本当なら門番さん達があはは…うふふ、あははと楽しそうにイチャイチャする様を見るはずだったのに…

それどころかお茶を出されてお菓子までご馳走になる始末。

まぁ美味しいからいいけど…本命は王子とお兄様だしな…

私とリアズでまったりとお茶を飲んで待っていると

「お待たせ致しました!マリー様、確認が取れました!王子がお待ちですのでご案内致します…?」

慌てて駆けつけた門番は私達の様子に首を傾げた。

そりゃそうだろう、今ここには一応令嬢のお子様とメイド、それに包帯を必ず一箇所どこかに巻いた休憩中の門番達が一緒になってお菓子を食べてお茶を飲んでいるのだから。

「これは…どういう事でしょう…」

後ろから門番さんよりも偉いであろう装いの方が顔を出した。

「こ、これはソルト様!」

まったりとしていた休憩中の門番のお兄さん達が慌てて起立した。

どうやら上司の登場かな?

私は立ち上がってソルト様と呼ばれた人を見る。

こ、これは!

見るとその方はかなりの美形!お年はお父様ぐらいかも知れないがサラリと横に束ねたた薄水色の長い髪が美しい!

これは主要人物並の容姿だ!

でもこんな人いたっけなぁ?誰かに似てる気はするが…

じっとソルト様を見上げていると、ソルト様が私に気付き屈んで挨拶をしてきた。

「マリー様、遅れて申し訳ございません。王子の命によりお迎えに参りました。

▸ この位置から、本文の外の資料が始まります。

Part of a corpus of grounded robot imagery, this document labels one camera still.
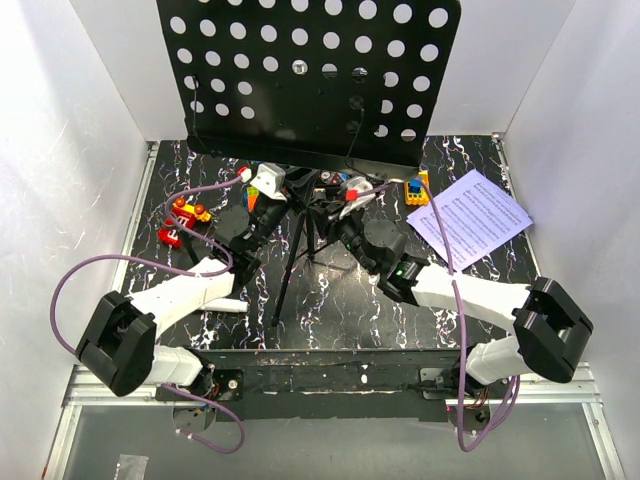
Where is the red toy bus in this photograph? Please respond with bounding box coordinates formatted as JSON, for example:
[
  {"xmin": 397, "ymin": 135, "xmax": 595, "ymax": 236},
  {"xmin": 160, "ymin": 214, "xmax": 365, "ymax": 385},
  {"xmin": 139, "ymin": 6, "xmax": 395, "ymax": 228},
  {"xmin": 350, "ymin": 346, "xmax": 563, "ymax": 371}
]
[{"xmin": 157, "ymin": 197, "xmax": 212, "ymax": 248}]

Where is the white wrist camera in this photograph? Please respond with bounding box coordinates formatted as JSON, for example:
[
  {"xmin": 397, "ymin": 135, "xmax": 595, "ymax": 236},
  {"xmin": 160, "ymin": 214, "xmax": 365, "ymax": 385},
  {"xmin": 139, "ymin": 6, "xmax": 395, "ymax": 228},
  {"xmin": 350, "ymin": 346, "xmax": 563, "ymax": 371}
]
[
  {"xmin": 238, "ymin": 163, "xmax": 287, "ymax": 201},
  {"xmin": 338, "ymin": 176, "xmax": 390, "ymax": 220}
]

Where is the blue orange toy block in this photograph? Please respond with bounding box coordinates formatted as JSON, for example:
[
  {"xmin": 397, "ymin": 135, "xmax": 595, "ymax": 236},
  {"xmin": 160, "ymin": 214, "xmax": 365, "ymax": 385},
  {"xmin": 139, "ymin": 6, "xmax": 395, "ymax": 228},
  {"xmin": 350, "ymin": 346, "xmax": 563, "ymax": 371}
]
[{"xmin": 244, "ymin": 186, "xmax": 260, "ymax": 211}]

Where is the sheet music page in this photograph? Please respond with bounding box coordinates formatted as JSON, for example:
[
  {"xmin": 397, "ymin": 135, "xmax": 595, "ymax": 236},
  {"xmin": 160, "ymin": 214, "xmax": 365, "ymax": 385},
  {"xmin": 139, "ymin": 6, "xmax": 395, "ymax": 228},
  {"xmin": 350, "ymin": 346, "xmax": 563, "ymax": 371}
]
[{"xmin": 407, "ymin": 170, "xmax": 532, "ymax": 271}]

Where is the black music stand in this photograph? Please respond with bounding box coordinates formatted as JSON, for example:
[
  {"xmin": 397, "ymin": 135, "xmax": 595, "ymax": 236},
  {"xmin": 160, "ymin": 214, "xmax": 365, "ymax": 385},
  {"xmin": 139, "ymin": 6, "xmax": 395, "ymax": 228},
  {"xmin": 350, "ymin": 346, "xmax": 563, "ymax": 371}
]
[{"xmin": 155, "ymin": 0, "xmax": 462, "ymax": 329}]

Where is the yellow toy block tray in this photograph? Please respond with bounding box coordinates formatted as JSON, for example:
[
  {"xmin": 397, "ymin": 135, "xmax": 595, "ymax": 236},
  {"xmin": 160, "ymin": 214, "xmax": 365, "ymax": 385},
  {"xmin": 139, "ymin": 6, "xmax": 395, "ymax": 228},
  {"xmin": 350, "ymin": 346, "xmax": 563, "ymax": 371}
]
[{"xmin": 404, "ymin": 171, "xmax": 429, "ymax": 207}]

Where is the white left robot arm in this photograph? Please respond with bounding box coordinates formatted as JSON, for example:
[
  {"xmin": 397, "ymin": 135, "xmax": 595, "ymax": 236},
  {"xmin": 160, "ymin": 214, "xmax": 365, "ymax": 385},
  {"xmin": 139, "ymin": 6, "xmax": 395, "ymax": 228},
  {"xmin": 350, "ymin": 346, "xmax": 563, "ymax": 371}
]
[{"xmin": 76, "ymin": 194, "xmax": 289, "ymax": 400}]

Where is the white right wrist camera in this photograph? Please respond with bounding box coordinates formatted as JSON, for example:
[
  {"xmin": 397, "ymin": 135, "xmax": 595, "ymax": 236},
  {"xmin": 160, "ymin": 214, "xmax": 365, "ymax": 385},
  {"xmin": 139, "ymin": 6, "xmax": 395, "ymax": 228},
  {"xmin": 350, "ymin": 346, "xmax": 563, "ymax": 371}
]
[{"xmin": 338, "ymin": 176, "xmax": 390, "ymax": 220}]

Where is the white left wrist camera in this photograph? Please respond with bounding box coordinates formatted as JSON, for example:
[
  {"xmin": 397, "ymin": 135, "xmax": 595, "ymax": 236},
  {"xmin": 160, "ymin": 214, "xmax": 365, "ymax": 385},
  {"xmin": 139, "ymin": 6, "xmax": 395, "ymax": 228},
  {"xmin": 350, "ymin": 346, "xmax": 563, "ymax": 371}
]
[{"xmin": 238, "ymin": 163, "xmax": 287, "ymax": 201}]

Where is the black poker chip case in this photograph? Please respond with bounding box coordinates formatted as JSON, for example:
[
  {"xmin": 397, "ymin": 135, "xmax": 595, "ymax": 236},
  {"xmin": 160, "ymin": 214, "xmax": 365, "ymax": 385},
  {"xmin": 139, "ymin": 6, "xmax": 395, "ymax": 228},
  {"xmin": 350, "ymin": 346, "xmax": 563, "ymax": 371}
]
[{"xmin": 285, "ymin": 167, "xmax": 382, "ymax": 200}]

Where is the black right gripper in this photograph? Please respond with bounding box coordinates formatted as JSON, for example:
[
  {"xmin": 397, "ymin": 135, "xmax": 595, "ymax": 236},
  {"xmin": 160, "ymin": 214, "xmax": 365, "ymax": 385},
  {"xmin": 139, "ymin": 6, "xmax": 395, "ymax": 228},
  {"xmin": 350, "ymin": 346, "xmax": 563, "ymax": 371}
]
[{"xmin": 307, "ymin": 201, "xmax": 379, "ymax": 278}]

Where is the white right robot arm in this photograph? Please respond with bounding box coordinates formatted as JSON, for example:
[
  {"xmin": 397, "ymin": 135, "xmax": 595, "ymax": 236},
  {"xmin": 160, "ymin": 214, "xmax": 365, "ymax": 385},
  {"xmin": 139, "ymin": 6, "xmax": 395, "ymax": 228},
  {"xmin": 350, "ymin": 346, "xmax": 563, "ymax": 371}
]
[{"xmin": 314, "ymin": 206, "xmax": 594, "ymax": 398}]

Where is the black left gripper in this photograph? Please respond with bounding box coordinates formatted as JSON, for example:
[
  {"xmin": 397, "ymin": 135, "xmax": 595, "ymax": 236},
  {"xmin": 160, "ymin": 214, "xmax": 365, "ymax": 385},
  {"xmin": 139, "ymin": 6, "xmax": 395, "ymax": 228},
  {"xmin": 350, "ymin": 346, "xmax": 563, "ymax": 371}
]
[{"xmin": 249, "ymin": 166, "xmax": 321, "ymax": 254}]

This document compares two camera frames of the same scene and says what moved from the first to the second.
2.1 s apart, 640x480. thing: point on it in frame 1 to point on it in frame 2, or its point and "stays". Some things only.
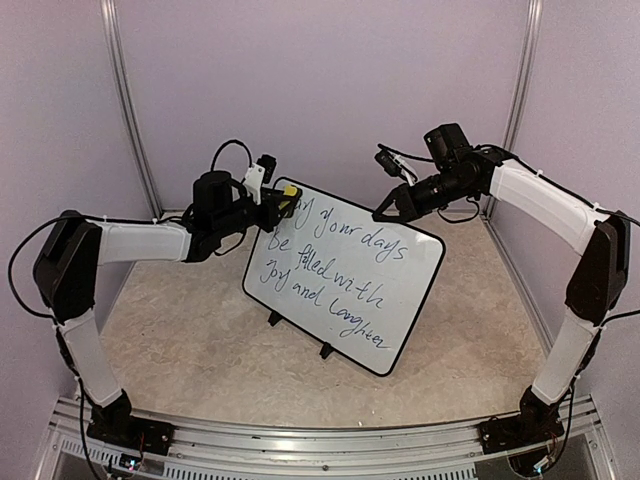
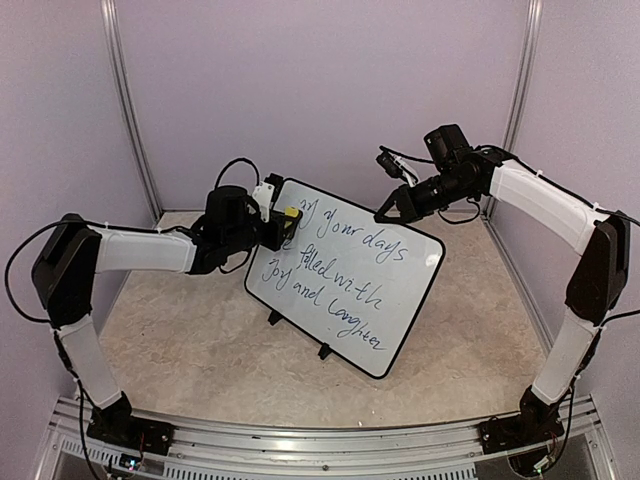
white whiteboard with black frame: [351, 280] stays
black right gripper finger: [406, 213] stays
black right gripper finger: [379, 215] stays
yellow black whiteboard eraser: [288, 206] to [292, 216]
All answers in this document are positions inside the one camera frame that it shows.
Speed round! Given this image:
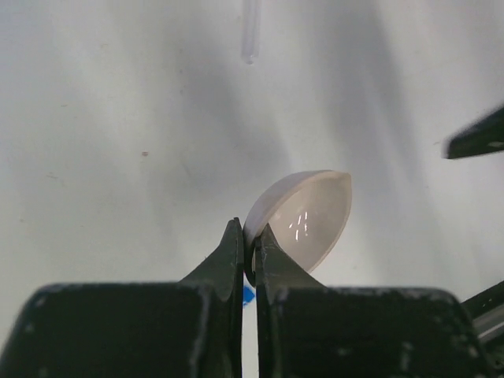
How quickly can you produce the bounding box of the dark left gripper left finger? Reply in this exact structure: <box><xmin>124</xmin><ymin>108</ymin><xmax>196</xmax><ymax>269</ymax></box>
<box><xmin>1</xmin><ymin>219</ymin><xmax>244</xmax><ymax>377</ymax></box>

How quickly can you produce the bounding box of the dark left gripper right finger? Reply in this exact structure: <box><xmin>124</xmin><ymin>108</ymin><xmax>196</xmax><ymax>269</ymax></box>
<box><xmin>254</xmin><ymin>228</ymin><xmax>492</xmax><ymax>377</ymax></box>

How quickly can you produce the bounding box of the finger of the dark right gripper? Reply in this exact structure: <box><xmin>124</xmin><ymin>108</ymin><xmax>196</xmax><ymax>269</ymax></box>
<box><xmin>443</xmin><ymin>105</ymin><xmax>503</xmax><ymax>160</ymax></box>
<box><xmin>462</xmin><ymin>281</ymin><xmax>503</xmax><ymax>327</ymax></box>

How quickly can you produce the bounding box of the blue-capped test tube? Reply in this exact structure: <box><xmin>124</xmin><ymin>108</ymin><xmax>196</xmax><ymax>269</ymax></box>
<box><xmin>243</xmin><ymin>285</ymin><xmax>256</xmax><ymax>307</ymax></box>
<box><xmin>241</xmin><ymin>0</ymin><xmax>262</xmax><ymax>65</ymax></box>

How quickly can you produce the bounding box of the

私、王族の護衛隊長を務めますソルト・ベイサイドと申します」

「は、初めまして!マリーです」

イケメン隊長に挨拶をされて緊張しながら返事をした。

ん?まって…護衛隊長…なんか聞いた事ある…

私はカシャカシャと頭の中の資料をめくる、その中に王子の近衛兵になる男の人の顔が浮かんだ!

「あっ!もしかして王子の近衛兵のダン様のお父様ですか!?」

私は王子の斜め後ろにいつもいる表情のない男の人の顔を思い出した!

「ん?息子をご存知ですか?とても光栄ですがまだ騎士の見習いをしております。王子の近衛兵などまだまだ…」

ソルト様が眉を下げて苦笑した。

確かダン様は表情筋が乏しくあまり笑わない真面目タイプの騎士だった…ダン様だと…相手は王子か主人公だったかな?

うーん…と頭を押さえて思い出そうとするが先が見えない。

まぁなんにせよ楽しみな人物がまた登場した。

私達はここからはソルト様が案内をしてくれると言うのでお茶をご馳走してくれた門番さん達にお礼を言った。

「美味しいお茶をご馳走様でした」

ペコッと頭を下げる。

「いえ!ご令嬢の方をこんなところで休ませて…申し訳ございませんでした」

いや、こんなところと言うが私には天国の様な場所だった。

「また、ここに来た時は寄ってもいいですか?」

皆さんの邪魔はしないので…

そんな気持ちを込めて伺うように上目遣いで見つめる。

「勿論です!!」

門番さん達は最高の笑顔を返してくれた!

よし!

私は心の中でガッツポーズをする。いい観賞場所を確保した事に笑みがこぼれた。